电光石火之间,想起早年读过的亦舒,这个词并不少见,以前囫囵吞枣地读过去,有上下文语境也能明白个大概,完全没深究。亦舒师太的小说里,总有那么一类女孩子,样子极美脾气巨坏情路超长,她们有个共同的名字叫“玫瑰”。而她身边,也总有一个,甚至不止一个爱慕者——随传随到,鞍前马后、管接管送、嘘寒问暖,还有,随时在她因情心碎时分送上一个宽厚的肩膀。当然,他没什么希望,他多半叫“家明”。
曾经请教过年长的本地朋友“观音兵”的来历,他们也都语焉不详,不能非常令人信服地从字面上解释,只是有人感叹了一句,“大概是说像观音身边的小兵吧,卑微无比。”后来发现李克勤有首歌就叫《观音兵》,歌里唱“低等的小兵哪日会愿意梦醒/舍身出击,终也不会胜利/但尚未心息,变成幽灵/也助你渡困境”。一样的卑微缈小,同时还有几分知其不可为而为之的绝决,飞蛾扑火似的。
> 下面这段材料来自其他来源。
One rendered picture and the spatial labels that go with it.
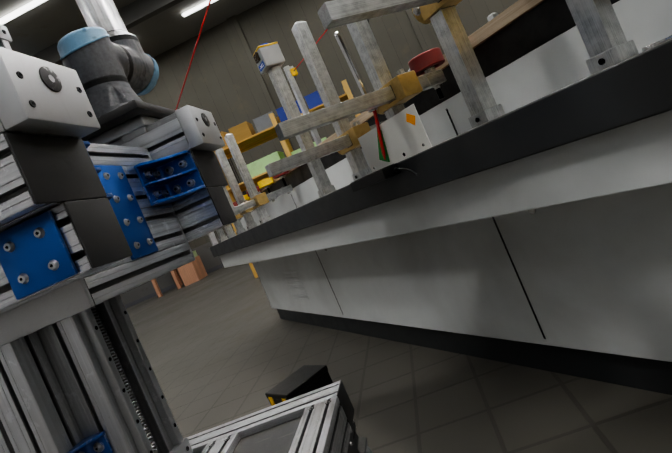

观音兵多半是心怀希望的人,他明了自己目前并无机会,但又奢望着将来她终能了解并感动于自己的好,能够从“不起眼的小兵”摇身上位成为“惟一将领”。而她多半是虚荣的,享受着司机搬运工功课枪手无聊陪客礼物供应商的多功能便利,时不时也抛一个暧昧的眼神,道一句“还是你对我好”的软语,让他继续肝脑涂地。
女友SUNNY的“观音兵”以复数计,见惯了多情女子薄情郎,有时也心里暗喜SUNNY争了一口气。呵呵,孔老夫子觉得难养的两种人,我占全了。
小街之叹
草木本有名
去年秋天到苏州,作家荆歌带我们逛拙政园,知道我喜欢辨花识草,一路上便指给我看,这是书带草,那是罗汉松,现在叶子变红的是槭树不是枫树。于他,这些“无用”知识是乐趣所在;于我,一座老园子不在只沉淀着前朝烟火历史碎屑,秀颀挺拔有银杏,缠绵附生有凌宵,植物因知其名而活泼生动起来。想来《诗经》里的蒹葭卷耳,也都是拿来表达情感的,是古人生活化的艺术,多认识一种草木便多一种“知识”,这便是知识的美学吧。
近来广州做了一件在我看来兼具科学与美感的事,让我对自己生活的城市颇感得意。从今年4月开始,广州陆生野生动植物资源本底调查正式启动。科考专家起步于春雨霏霏,四十多天的风餐露宿,笫一期调查于5月底结束,但植物组的调查依然在广州城外的旷野之中进行着。整个科考活动将会延续到2007年。本地媒体的记者跟随科考队一起跋山涉水,详细记录,让生活在坚固混凝土建筑中的我们也得以了解,这个城市有怎梓的花静静开放,怎样的蝶游戏春光,怎样的草木在密林里争夺阳光,怎样的生灵在旷野上繁衍消亡。
科考专家眼里见山是山,见水也是水,但他们叫得出土沉香、断肠草,分得清画眉与树莺,就连树下的踪迹也辨得出是一只野猪妈妈带着孩子走过。都会时尚女子讲起DIOR数个版本的“毒药”香水如数家珍,知道“绿毒”的前调里有香雪兰、后味是檀香,讲得出“紫毒”里混合了胡荽、肉桂、野莓和蔷薇。只不过那都是从时尚杂志上得来的二手知识,纸上得来终觉浅,现实中,能认得的花大概只有玫瑰和百合。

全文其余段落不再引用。